Questo tipo di abito mentale è il migliore alleato della Nra, la National Rifle Association, potente lobby delle armi che continua a riproporre il proprio proprio slogan come un mantra: «Non sono le armi ad uccidere la gente, sono gli uomini che uccidono la gente».

Tutto il buon senso e la dialettica del mondo sembrano infrangersi contro questo blocco granitico che vede nel possesso di un mitra un valore da difendere e non il mezzo per operare carneficine insensate.

Tutta la buona volontà di un presidente in carica non basta per cambiare le cose. Se neppure il massacro di bambini a Sandy Hook, una scuola elementare del Connecticut, due anni fa, è riuscito, su quell’onda emotiva, a far cambiare le leggi, non si vedono speranze. In quell’occasione Obama aveva l’appoggio del suo partito, di personaggi come Bloomberg, miliardario, potere forte e ai tempi sindaco di New York, ma se qualche Stato è riuscito a fare leggi più restrittive, a livello federale non è cambiato nulla.

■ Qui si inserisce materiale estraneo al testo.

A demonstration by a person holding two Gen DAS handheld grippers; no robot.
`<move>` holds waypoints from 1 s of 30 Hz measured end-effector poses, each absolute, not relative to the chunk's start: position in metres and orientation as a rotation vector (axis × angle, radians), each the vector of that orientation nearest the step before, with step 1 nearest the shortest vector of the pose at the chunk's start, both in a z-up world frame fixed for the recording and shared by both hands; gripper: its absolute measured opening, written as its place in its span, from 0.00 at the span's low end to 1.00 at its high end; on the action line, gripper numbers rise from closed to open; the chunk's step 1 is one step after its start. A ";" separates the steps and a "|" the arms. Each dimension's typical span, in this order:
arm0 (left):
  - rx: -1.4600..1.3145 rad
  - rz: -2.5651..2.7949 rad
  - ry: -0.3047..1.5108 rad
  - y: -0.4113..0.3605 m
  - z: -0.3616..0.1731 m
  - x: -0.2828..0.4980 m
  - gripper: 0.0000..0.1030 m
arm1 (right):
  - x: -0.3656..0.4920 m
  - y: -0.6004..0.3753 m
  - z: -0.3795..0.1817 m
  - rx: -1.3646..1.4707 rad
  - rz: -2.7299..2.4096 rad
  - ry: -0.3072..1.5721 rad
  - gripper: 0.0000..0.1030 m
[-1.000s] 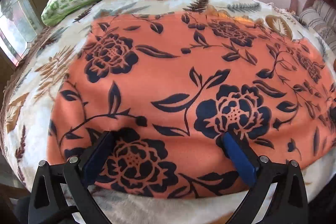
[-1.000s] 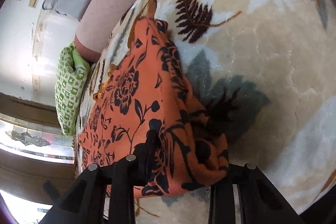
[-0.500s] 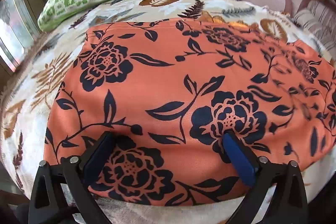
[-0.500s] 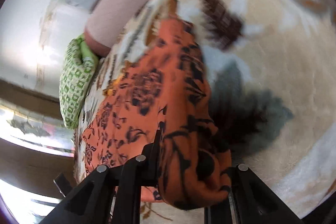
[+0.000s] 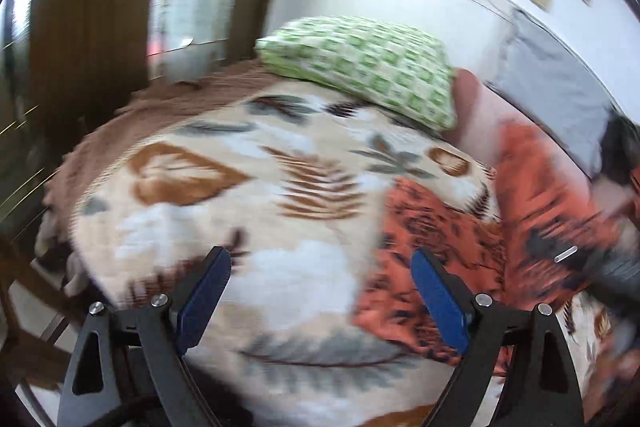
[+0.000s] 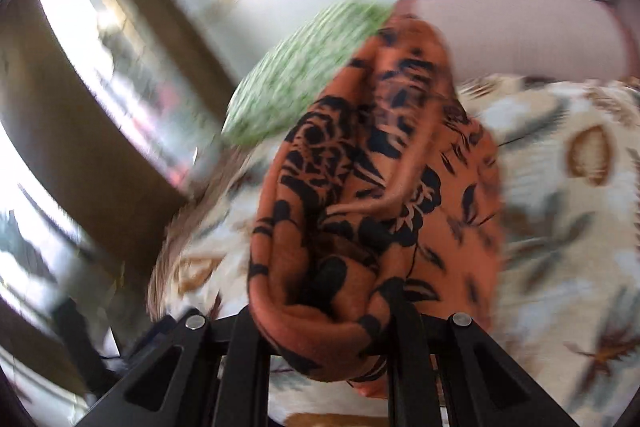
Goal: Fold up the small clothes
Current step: 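Grasp the folded blouse with the right tool and lift it, then carry the folded blouse toward the pillow and lower it with the right tool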
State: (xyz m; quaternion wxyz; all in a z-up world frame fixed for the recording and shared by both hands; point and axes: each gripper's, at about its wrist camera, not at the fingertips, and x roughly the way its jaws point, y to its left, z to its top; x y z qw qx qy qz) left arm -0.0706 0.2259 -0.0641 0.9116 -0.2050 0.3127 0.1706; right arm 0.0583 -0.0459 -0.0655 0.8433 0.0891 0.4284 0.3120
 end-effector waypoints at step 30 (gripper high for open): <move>-0.449 0.318 0.729 0.258 -0.097 -0.083 0.89 | 0.060 -0.231 -0.055 0.947 0.262 0.577 0.19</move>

«Sono qui ogni due mesi a fare sempre lo stesso discorso da questo podio e non mi stancherò di farlo, spero sia l’ultima volta della mia presidenza ma non sarà così».

Obama purtroppo ha ragione. Non sarà l’ultimo caso, non saranno le ultime vittime di un terrorismo interno creato dall’«American way of life». L’Nra tira fuori milioni per foraggiare un buon numero di politici, tra cui i candidati alle primarie repubblicane Ted Cruz e Marco Rubio.

«Che dio aiuti queste famiglie e ci dia il coraggio di cambiare», ha concluso Obama.